Unfortunately, most public-sector organizations have little near-term flexibility to reshape their hiring and retention strategies. Budget constraints guarantee that any new hiring will be focused on mission critical occupations, while insufficient differentiation in the overall performance management process hinders the retention of high performers. These constraints leave public-sector organizations with one option for enhancing operations through better talent management: They must ensure that the work environment for their current employees is conducive to high performance.
Corporate Executive Board research shows that performance cultures are characterized by openness of communication, flexibility of management and a focus on innovation. In many ways these attributes run counter to standard-operating protocols in federal agencies. For instance, open communication helps organizations address the inefficiencies presented by unnecessarily compartmentalized information and a lack of employee empowerment. However, the 2011 Federal Employee Viewpoint Survey showed that less than half of U.S. federal government employees feel personally empowered in their work, and only 51 percent of employees are satisfied with the information they receive from management.
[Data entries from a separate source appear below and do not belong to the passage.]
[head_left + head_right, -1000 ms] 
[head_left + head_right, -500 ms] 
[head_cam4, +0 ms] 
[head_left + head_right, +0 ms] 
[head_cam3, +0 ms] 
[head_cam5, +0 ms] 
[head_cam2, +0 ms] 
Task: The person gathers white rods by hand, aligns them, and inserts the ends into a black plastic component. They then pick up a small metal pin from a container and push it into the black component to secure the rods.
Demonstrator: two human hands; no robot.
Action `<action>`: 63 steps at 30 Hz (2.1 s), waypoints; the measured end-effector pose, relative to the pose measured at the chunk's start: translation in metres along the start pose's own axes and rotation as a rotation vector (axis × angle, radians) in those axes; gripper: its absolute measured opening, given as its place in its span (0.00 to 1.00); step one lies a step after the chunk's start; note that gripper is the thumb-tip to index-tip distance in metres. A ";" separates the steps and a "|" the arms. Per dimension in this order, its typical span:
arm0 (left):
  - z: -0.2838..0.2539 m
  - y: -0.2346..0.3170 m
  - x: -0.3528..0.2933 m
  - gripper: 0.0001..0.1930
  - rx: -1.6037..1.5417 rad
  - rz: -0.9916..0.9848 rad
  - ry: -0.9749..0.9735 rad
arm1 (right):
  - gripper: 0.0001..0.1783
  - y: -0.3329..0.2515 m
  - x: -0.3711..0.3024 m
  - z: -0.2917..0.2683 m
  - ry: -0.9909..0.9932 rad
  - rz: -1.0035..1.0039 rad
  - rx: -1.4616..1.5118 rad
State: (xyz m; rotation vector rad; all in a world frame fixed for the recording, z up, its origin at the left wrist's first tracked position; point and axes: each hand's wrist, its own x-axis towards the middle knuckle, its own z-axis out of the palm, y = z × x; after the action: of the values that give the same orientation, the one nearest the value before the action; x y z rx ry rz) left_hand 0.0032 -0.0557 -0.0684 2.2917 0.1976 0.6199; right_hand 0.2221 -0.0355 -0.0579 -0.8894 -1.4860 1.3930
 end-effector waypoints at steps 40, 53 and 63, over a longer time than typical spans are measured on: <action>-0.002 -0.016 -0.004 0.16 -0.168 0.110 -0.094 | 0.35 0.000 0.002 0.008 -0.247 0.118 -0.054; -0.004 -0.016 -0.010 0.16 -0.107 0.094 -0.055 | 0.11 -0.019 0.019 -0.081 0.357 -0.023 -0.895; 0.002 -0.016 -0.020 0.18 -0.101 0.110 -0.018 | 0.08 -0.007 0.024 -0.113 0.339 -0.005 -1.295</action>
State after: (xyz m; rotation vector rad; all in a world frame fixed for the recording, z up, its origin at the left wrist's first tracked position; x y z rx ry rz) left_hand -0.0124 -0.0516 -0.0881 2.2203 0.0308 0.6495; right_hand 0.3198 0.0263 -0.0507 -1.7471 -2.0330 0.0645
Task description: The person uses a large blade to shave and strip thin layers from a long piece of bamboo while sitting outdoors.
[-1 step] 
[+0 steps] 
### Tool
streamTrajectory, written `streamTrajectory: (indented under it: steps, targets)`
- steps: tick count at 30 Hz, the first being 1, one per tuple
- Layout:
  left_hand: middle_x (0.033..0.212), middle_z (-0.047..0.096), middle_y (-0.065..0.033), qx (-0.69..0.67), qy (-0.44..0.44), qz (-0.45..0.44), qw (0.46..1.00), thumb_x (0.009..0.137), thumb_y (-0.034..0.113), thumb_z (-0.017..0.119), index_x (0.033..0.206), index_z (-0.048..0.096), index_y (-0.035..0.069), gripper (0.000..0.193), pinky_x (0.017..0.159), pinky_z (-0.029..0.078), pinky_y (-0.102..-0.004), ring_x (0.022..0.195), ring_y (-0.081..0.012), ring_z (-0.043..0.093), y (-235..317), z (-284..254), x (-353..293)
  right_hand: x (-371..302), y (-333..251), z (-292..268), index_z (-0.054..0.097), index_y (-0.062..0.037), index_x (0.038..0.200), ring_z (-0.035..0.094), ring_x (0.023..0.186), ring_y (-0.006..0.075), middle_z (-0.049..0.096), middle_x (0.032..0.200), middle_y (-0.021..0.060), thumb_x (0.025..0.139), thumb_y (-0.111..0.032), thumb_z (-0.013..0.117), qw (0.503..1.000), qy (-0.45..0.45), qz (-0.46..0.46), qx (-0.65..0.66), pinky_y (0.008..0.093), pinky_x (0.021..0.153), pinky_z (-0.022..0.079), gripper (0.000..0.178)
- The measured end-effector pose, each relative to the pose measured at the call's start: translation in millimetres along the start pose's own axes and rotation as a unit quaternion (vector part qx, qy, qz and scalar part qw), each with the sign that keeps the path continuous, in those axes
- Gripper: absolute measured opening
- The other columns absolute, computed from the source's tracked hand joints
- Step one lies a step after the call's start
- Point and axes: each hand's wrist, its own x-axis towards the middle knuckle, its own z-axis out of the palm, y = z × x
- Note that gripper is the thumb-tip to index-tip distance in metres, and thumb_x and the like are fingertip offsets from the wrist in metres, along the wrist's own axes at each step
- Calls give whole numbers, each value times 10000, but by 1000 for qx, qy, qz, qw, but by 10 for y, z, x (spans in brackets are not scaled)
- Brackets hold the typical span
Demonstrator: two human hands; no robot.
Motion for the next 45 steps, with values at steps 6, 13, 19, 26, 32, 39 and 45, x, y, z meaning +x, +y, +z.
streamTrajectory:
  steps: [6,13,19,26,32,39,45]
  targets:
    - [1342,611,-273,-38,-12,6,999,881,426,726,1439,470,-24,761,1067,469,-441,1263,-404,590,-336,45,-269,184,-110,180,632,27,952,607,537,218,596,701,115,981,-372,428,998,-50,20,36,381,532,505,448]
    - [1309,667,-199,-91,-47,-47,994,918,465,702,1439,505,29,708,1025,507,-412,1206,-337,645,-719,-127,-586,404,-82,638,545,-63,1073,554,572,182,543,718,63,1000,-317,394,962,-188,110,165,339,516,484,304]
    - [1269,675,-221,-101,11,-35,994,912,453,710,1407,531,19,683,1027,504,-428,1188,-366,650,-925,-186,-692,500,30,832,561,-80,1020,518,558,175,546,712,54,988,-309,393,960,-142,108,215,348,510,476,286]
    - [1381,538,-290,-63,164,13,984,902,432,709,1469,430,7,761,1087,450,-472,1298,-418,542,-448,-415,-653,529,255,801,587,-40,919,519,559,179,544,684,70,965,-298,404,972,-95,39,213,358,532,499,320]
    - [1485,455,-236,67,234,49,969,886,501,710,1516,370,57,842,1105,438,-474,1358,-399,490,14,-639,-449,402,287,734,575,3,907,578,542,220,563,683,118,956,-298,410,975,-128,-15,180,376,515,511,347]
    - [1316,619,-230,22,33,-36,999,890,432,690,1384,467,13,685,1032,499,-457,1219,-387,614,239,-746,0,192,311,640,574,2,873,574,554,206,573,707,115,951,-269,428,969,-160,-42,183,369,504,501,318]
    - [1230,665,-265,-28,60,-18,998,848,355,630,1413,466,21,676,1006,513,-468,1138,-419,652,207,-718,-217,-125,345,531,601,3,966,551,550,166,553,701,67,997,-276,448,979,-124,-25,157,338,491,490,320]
Innovation is a similarly problematic construct in government. To achieve greater efficiencies organizations must take risk and challenge status quo processes, and in so doing, allow themselves to “fail and learn.” But failure is not an option in serving citizens and there is little tolerance (and often no reward) for risk-taking behavior – just 41 percent of government employees feel that creativity and innovation are rewarded.
Invariably, the most efficient and effective organizations focus on enabling employees. With intense pressure to achieve results, managers face substantial demands on their time. Given the sheer number of activities that a manager could pursue in supporting the performance of their team, which are the most effective? The checklist below can serve as an introspective, self-assessment to remind managers of the actions that will ultimately produce results.
A manager’s checklist for building a performance culture
- Do you facilitate the flow of work-relevant information across teams?
- Do you encourage your employees to share their opinion?
- Do you provide sufficient guidance for employees to alter their behavior?
- Do you encourage employees to work on new ideas despite uncertain outcomes?
- Do you communicate that failure does not signal employee incompetence?
- Do you reward employees for pursuing high-risk, high-return work?
- Do you encourage employees to identify improved ways of doing things?
- Do you demonstrate a willingness to adapt to changing circumstances?
- Do you encourage the free flow of new ideas within your team?